Extracted records:

# # #

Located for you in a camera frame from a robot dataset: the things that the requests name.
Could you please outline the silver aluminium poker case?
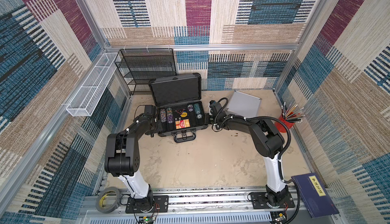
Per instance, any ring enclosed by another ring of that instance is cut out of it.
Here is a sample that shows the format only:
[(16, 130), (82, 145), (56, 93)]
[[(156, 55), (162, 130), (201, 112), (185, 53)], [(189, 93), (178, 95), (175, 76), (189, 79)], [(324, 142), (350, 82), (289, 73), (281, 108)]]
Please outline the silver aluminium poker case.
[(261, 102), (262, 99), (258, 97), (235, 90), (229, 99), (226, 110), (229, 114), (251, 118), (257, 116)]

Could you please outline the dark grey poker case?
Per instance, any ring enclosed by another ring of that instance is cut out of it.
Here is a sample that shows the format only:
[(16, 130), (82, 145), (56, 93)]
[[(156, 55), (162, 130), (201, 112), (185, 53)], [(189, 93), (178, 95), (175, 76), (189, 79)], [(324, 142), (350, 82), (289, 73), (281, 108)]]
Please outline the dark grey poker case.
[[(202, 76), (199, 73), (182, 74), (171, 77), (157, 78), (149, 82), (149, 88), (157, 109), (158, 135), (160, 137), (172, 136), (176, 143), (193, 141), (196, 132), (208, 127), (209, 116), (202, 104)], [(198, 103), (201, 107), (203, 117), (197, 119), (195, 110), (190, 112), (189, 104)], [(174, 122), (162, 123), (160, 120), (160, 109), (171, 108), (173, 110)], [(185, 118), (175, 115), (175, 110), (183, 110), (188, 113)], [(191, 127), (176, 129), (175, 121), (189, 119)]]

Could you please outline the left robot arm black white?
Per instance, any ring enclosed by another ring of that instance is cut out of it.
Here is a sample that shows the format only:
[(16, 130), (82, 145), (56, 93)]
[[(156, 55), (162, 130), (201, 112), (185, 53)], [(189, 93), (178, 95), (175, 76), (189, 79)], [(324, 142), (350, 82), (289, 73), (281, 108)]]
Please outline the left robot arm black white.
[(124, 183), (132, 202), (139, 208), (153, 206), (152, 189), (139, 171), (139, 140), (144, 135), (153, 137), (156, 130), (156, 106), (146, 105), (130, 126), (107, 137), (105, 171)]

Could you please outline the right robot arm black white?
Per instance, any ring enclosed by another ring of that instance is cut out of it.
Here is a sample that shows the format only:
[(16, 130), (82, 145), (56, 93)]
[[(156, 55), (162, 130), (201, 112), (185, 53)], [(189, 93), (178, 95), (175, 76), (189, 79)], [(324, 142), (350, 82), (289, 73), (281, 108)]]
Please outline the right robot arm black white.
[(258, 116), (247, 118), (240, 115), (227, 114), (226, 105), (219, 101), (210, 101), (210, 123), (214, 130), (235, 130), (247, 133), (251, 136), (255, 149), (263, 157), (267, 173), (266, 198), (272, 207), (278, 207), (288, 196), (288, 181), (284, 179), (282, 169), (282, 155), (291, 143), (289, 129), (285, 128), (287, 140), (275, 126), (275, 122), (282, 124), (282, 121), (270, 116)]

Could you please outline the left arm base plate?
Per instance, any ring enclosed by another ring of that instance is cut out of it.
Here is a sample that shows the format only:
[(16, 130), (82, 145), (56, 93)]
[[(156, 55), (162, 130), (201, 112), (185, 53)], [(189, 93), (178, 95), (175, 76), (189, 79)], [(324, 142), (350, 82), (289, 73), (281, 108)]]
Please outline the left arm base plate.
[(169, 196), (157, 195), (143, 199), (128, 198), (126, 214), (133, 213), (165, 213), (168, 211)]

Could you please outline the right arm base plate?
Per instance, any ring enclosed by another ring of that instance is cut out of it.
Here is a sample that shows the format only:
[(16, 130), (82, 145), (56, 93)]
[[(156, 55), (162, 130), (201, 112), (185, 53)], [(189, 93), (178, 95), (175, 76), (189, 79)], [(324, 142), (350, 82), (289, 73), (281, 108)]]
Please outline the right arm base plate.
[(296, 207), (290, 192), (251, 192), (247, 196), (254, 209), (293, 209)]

# # #

▶ Work required
Your reply should restate every entry exactly, with the pictures left out.

▶ Result below
Located for you in a camera frame from a robot dataset: the things that the requests name.
Could you please outline the silver aluminium poker case?
Per instance, any ring enclosed by another ring of that instance is cut out of it.
Here is a sample that shows the format only:
[(16, 130), (82, 145), (56, 93)]
[[(156, 55), (162, 130), (201, 112), (185, 53)], [(189, 93), (178, 95), (175, 76), (189, 79)], [(324, 142), (350, 82), (289, 73), (281, 108)]]
Please outline the silver aluminium poker case.
[(261, 102), (262, 99), (258, 97), (235, 90), (229, 99), (226, 110), (229, 114), (251, 118), (257, 116)]

Could you please outline the dark grey poker case?
Per instance, any ring enclosed by another ring of that instance is cut out of it.
Here is a sample that shows the format only:
[(16, 130), (82, 145), (56, 93)]
[[(156, 55), (162, 130), (201, 112), (185, 53)], [(189, 93), (178, 95), (175, 76), (189, 79)], [(324, 142), (350, 82), (289, 73), (281, 108)]]
Please outline the dark grey poker case.
[[(202, 76), (199, 73), (182, 74), (171, 77), (157, 78), (149, 82), (149, 88), (157, 109), (158, 135), (160, 137), (172, 136), (176, 143), (193, 141), (196, 132), (208, 127), (209, 116), (202, 104)], [(198, 103), (201, 107), (203, 117), (197, 119), (195, 110), (190, 112), (189, 104)], [(174, 122), (162, 123), (160, 120), (160, 109), (171, 108), (173, 110)], [(185, 118), (175, 115), (175, 110), (183, 110), (188, 113)], [(191, 127), (176, 129), (175, 121), (189, 119)]]

Could you please outline the left robot arm black white?
Per instance, any ring enclosed by another ring of that instance is cut out of it.
Here is a sample that shows the format only:
[(16, 130), (82, 145), (56, 93)]
[[(156, 55), (162, 130), (201, 112), (185, 53)], [(189, 93), (178, 95), (175, 76), (189, 79)], [(324, 142), (350, 82), (289, 73), (281, 108)]]
Please outline the left robot arm black white.
[(124, 183), (132, 202), (139, 208), (153, 206), (152, 189), (139, 171), (139, 140), (144, 135), (153, 137), (156, 130), (156, 106), (146, 105), (130, 126), (107, 137), (105, 171)]

Could you please outline the right robot arm black white?
Per instance, any ring enclosed by another ring of that instance is cut out of it.
Here is a sample that shows the format only:
[(16, 130), (82, 145), (56, 93)]
[[(156, 55), (162, 130), (201, 112), (185, 53)], [(189, 93), (178, 95), (175, 76), (189, 79)], [(324, 142), (350, 82), (289, 73), (281, 108)]]
Please outline the right robot arm black white.
[(258, 116), (247, 118), (240, 115), (227, 114), (226, 105), (219, 101), (210, 101), (210, 123), (214, 130), (235, 130), (247, 133), (251, 136), (255, 149), (263, 157), (267, 173), (266, 198), (272, 207), (278, 207), (288, 196), (288, 181), (284, 179), (282, 169), (282, 155), (291, 143), (289, 129), (285, 128), (287, 140), (275, 126), (275, 122), (282, 124), (282, 121), (270, 116)]

Could you please outline the left arm base plate?
Per instance, any ring enclosed by another ring of that instance is cut out of it.
Here is a sample that shows the format only:
[(16, 130), (82, 145), (56, 93)]
[[(156, 55), (162, 130), (201, 112), (185, 53)], [(189, 93), (178, 95), (175, 76), (189, 79)], [(324, 142), (350, 82), (289, 73), (281, 108)]]
Please outline the left arm base plate.
[(169, 196), (157, 195), (143, 199), (128, 198), (126, 214), (133, 213), (165, 213), (168, 211)]

Could you please outline the right arm base plate?
Per instance, any ring enclosed by another ring of that instance is cut out of it.
Here is a sample that shows the format only:
[(16, 130), (82, 145), (56, 93)]
[[(156, 55), (162, 130), (201, 112), (185, 53)], [(189, 93), (178, 95), (175, 76), (189, 79)], [(324, 142), (350, 82), (289, 73), (281, 108)]]
Please outline the right arm base plate.
[(296, 207), (290, 192), (251, 192), (247, 196), (254, 209), (293, 209)]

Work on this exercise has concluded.